> Problem to work on: Only text is carried over. Reproduce the entries below exactly.

________

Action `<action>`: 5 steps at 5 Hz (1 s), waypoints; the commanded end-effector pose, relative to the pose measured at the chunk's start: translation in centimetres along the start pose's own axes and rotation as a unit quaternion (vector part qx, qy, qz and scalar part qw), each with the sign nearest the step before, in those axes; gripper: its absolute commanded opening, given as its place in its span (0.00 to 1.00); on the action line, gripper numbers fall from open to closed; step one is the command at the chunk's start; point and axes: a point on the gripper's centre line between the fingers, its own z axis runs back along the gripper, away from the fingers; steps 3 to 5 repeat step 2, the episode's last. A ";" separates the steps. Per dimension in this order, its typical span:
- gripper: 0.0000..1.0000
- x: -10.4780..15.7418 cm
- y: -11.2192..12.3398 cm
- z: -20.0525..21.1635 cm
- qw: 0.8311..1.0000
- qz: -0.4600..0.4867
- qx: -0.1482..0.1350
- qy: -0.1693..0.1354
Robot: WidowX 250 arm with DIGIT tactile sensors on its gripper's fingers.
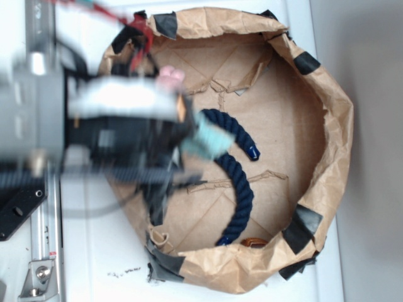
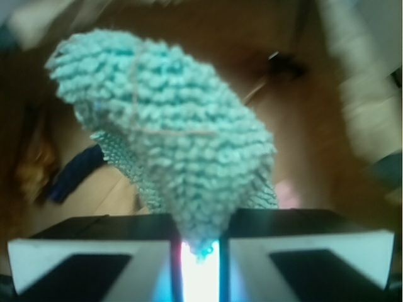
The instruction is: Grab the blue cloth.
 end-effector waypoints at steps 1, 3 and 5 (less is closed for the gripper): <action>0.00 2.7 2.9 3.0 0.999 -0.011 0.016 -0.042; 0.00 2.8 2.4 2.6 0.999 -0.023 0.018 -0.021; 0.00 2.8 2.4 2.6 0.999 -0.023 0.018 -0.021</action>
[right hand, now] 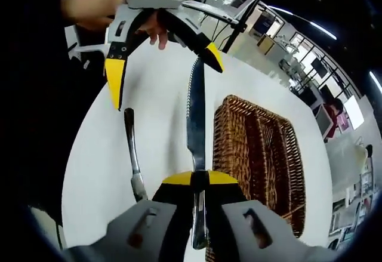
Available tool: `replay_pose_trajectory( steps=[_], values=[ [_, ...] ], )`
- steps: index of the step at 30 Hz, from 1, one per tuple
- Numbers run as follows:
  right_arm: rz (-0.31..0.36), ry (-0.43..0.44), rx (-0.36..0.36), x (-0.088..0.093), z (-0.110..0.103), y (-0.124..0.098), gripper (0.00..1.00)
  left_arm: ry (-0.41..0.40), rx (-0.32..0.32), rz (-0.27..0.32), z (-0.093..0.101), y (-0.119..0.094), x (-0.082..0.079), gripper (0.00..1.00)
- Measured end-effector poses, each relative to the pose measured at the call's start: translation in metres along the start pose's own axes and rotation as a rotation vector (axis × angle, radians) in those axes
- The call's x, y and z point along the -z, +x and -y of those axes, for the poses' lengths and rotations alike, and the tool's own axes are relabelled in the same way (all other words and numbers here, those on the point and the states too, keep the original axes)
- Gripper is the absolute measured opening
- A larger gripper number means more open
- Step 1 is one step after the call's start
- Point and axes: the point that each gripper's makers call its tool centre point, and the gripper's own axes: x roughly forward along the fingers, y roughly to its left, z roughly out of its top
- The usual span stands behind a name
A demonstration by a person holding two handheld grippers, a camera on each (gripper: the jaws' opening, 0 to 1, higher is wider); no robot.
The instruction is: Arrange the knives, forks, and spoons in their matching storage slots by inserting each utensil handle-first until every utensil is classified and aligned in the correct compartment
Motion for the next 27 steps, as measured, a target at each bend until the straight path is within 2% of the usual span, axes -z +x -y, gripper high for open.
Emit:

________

> Solution below:
Action `<action>`: 5 steps at 5 Hz (1 s), waypoints; the commanded end-effector pose, relative to the pose measured at the chunk's start: translation in centimetres along the start pose's own axes and rotation as a unit quaternion (vector part qx, qy, qz and scalar part qw), each with the sign nearest the step before, in those axes; gripper: its absolute commanded opening, given as its place in its span (0.00 to 1.00); on the action line, gripper numbers fall from open to closed; step one is the command at the chunk's start; point and axes: a point on the gripper's centre line between the fingers, its own z axis runs back along the gripper, away from the fingers; steps 3 to 5 repeat step 2, the episode's last. A ";" separates the steps. Per dimension in this order, its typical span:
- gripper: 0.0000..1.0000
- x: -10.4780..15.7418 cm
- y: -11.2192..12.3398 cm
- z: -20.0525..21.1635 cm
- qw: 0.8311..1.0000
- qz: -0.4600..0.4867
- qx: -0.1482..0.1350
- qy: -0.1693..0.1354
Robot: WidowX 250 arm with DIGIT tactile sensors on its gripper's fingers.
The instruction is: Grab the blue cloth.
 end-effector waypoints at steps 1, 3 and 5 (less is closed for the gripper): <action>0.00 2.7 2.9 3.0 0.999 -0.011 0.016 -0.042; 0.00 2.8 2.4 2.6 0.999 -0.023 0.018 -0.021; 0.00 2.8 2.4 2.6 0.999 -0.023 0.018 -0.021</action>
[right hand, now] 
Available tool: `replay_pose_trajectory( steps=[_], values=[ [_, ...] ], )`
- steps: index of the step at 30 Hz, from 1, one per tuple
- Numbers run as follows:
  right_arm: rz (-0.31..0.36), ry (-0.43..0.44), rx (-0.36..0.36), x (-0.088..0.093), z (-0.110..0.103), y (-0.124..0.098), gripper (0.00..1.00)
  left_arm: ry (-0.41..0.40), rx (-0.32..0.32), rz (-0.27..0.32), z (-0.093..0.101), y (-0.119..0.094), x (-0.082..0.079), gripper (0.00..1.00)
- Measured end-effector poses, each relative to the pose measured at the call's start: translation in metres along the start pose's own axes and rotation as a rotation vector (axis × angle, radians) in those axes
- The call's x, y and z point along the -z, +x and -y of those axes, for the poses' lengths and rotations alike, and the tool's own axes are relabelled in the same way (all other words and numbers here, those on the point and the states too, keep the original axes)
- Gripper is the absolute measured opening
- A larger gripper number means more open
- Step 1 is one step after the call's start
- Point and axes: the point that each gripper's makers call its tool centre point, and the gripper's own axes: x roughly forward along the fingers, y roughly to its left, z roughly out of its top
- The usual span stands behind a name
A demonstration by a person holding two handheld grippers, a camera on each (gripper: the jaws' opening, 0 to 1, higher is wider); no robot.
The instruction is: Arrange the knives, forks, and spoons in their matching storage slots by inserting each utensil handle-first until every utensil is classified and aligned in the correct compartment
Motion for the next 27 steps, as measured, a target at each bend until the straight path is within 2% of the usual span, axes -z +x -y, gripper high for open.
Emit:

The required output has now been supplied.